Great. Thanks Charles. I'm moving on to the 2013 wrap-up page and I'm glad Charles addressed some of the confusion around that call report stuff. We've been to that dance before and it's important that you look at all the pieces and obviously you seem them to get combined today in the financials. So sorry for the confusion, obviously things are in very good shape but you can always call the Company if you start hearing about a piece here or a piece there and Charles can put the puzzle together. So that being said, on '13 wrap up, again what I focus on and what the Company focuses on primarily is organic growth. As we're seeing obviously the market results coming in across various companies, once again it looks like the top line from an organic growth perspective seems to be the one item that is struggling. And so here once again it looks like we had a bang up here as it comes to organic growth as compared to the follow-up in GDP growth rates over the past two years and likely going forward it becomes increasingly hard to grow above the nominal GDP growth rate. From our perspective however, we would suggest that we can comfortably grow in the high single-digits which would put us at least 3x on nominal GDP, 4x on real GDP and we did so in '13 as well as in '12 and in '14 it looks like it's going to be a similar repeat. For us to be very clear, organic means that we take out or the pro forma any acquisitions, be it of a company or of a portfolio and we look at true organic growth rate. So that was very strong for '13. Our model essentially is combining strong…

Operator

Operator

(Operator Instructions) Your first question comes from the line of Sanjay Sakhrani from KBW.

Sanjay Sakhrani - KBW

Analyst · KBW

So a couple of questions.
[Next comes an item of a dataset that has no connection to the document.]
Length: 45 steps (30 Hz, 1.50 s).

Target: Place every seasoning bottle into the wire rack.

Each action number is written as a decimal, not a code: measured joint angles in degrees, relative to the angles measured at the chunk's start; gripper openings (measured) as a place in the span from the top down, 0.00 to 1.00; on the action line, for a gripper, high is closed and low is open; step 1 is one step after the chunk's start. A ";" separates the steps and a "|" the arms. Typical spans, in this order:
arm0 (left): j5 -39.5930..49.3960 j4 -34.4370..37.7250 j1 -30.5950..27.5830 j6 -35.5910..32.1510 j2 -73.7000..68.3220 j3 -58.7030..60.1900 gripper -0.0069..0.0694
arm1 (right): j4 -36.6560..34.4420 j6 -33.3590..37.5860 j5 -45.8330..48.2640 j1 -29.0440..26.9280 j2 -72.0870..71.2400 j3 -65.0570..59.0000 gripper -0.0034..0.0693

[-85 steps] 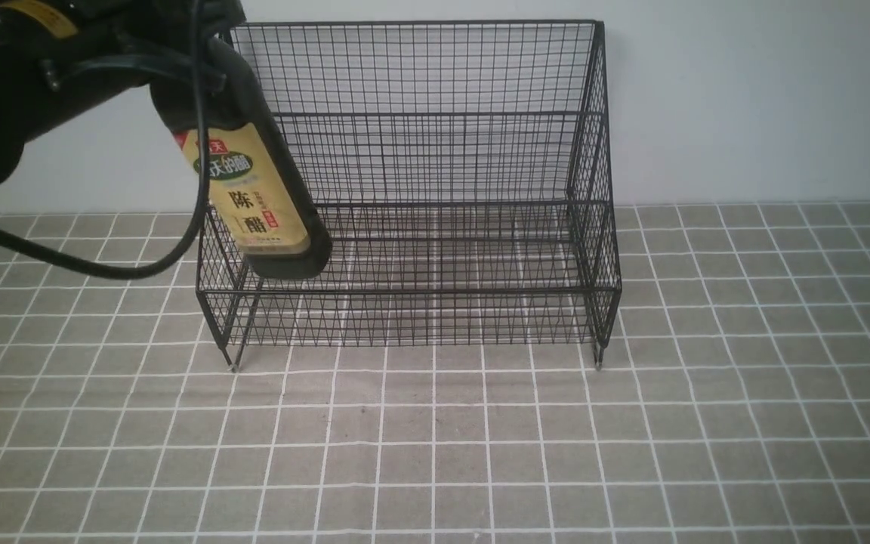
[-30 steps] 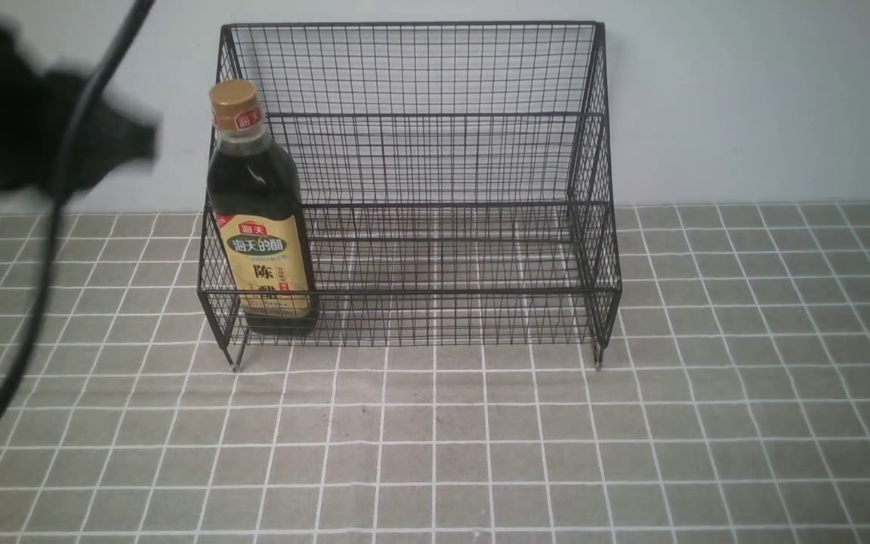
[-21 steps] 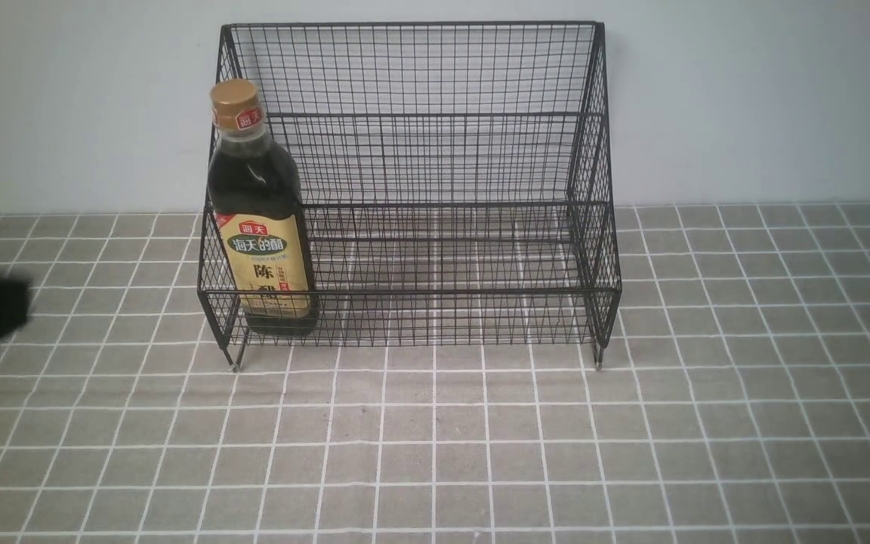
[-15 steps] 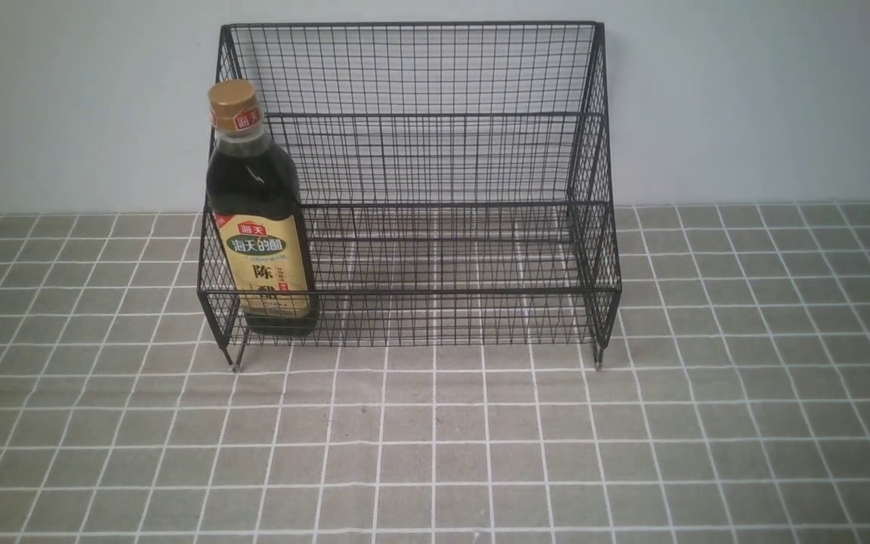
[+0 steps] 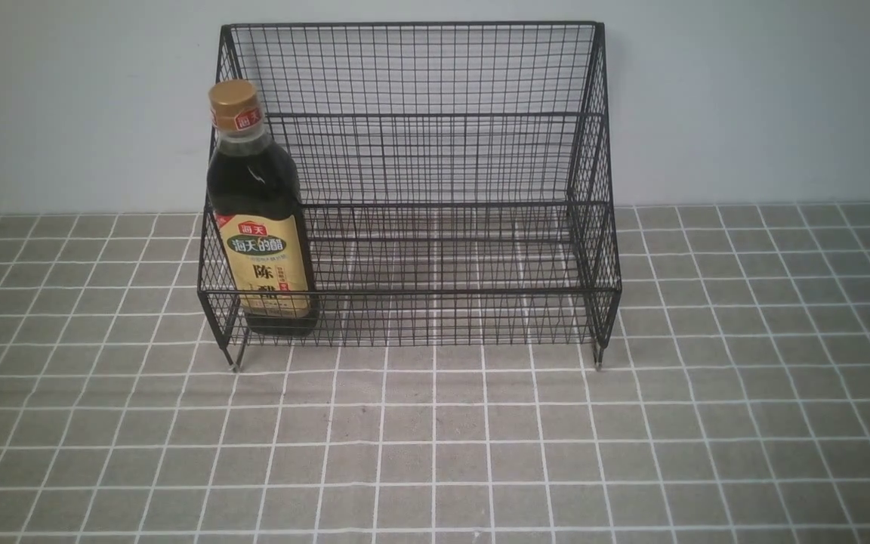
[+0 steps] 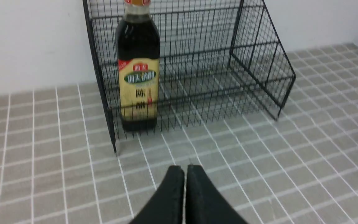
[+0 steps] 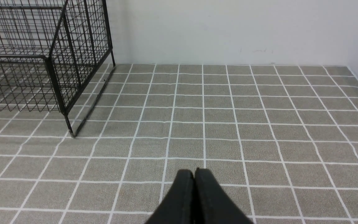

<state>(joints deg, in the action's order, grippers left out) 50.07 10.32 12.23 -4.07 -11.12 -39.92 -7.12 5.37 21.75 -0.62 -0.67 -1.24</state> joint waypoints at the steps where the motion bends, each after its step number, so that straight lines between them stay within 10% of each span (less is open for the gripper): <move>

First just on Private Label, I appreciate the color around the yield, Charles, just as we move out to this year, you expect yields to remain relatively flattish relative to last year, is question one, and then secondly, what kind of receivables growth are you guys assuming in 2014?

Charles Horn

CFO

Couple of things there from a growth yield standpoint, combined has probably been about 40 basis points in '14 compared to '13. If you break that down, the core programs will be stable to maybe even slightly up. The onboarding of the 20 plus programs that Ed talked about will be what drives the little bit of decline in overall yields. In terms of growth, we're looking at least 15% growth in average receivables year-over-year. I think with the potential that we're seeing in the top line, that could be a very conservative number.

Sanjay Sakhrani - KBW

Analyst · KBW

And then, as we look out into the future, when can we expect some operating leverage in Private Label, I'm understanding that you guys [aren't] (ph) investing this year, is it next year or is it later than that?

Ed Heffernan

President

It's by Q3 of '14.

Charles Horn

CFO

So essentially what you're seeing, Sanjay, is we're getting ready for the new volume, we're getting a new call center in Q1. When you put in [indiscernible] call center, you staff up immediately, so growth is going to b coming Q3, Q4 and going into next year. So by Q3 you should see some leverage.

Sanjay Sakhrani - KBW

Analyst · KBW

Okay, great. And then just on the Loyalty division, when you guys discuss taking on the breakage rate, I guess what's really driving that, is it engagement, is it the economy, because I've heard like American Express talk about in a weaker economy people like to redeem more of their points. Is that what's happening there or is it just maturation or what?

Charles Horn

CFO

Clearly maturation is part of it I think. From my standpoint it's just another data point. Historically, we've always had an actuarial analysis that helps us determine what the rate should be. Now we have the benefit of with the expiry policy in place we can track the maturation of our miles driven five years old. So really what you have is just the ability now and have another data point that can influence where you want it to go. Beyond that in some cases it could be a case like American Express who decided to let it move a little bit just as part of running the program. So again with all the moving pieces of loyalty program, you've got the ability to make money on the marketing upfront, on the servicing of the program, on the product redemption as well as breakage. You can make your money in different ways and maybe in case where you want to run the program slightly differently where that can influence that break rate going forward as well. So my end of the line statement would be, one, you've got another data point here, and then two, based on the way you want to run the program can influence that to some degree.

Ed Heffernan

President

Yes, I would say that if you looked at where we put the stake in the ground years ago where we wanted this thing to be, we're pretty close and right now as we are getting closer to 2016 when some of these actually start expiring we want to be even more precise and so we have the outside folks run all these models and if we tweak breakage of point here or a point there, as Charles mentioned, there are other levers that we pull and we can maintain the margin going forward. So I think we're in good shape.

Sanjay Sakhrani - KBW

Analyst · KBW

One final question again on operating leverage but this time in Epsilon, obviously you guys are getting some operating leverage in Epsilon but I assume there's still investments being made, so Harmony probably is one area, I mean as we look out to next year, should we expect that you might get more traction in terms of operating leverage because I'm sure there's room for more operating leverage there, right?

Ed Heffernan

President

Absolutely. We've given guidance of 40 basis points in '14, could be more in '15.

Sanjay Sakhrani - KBW

Analyst · KBW

Okay, thank you.

Operator

Operator

Our next question comes from the line of Darrin Peller from Barclays.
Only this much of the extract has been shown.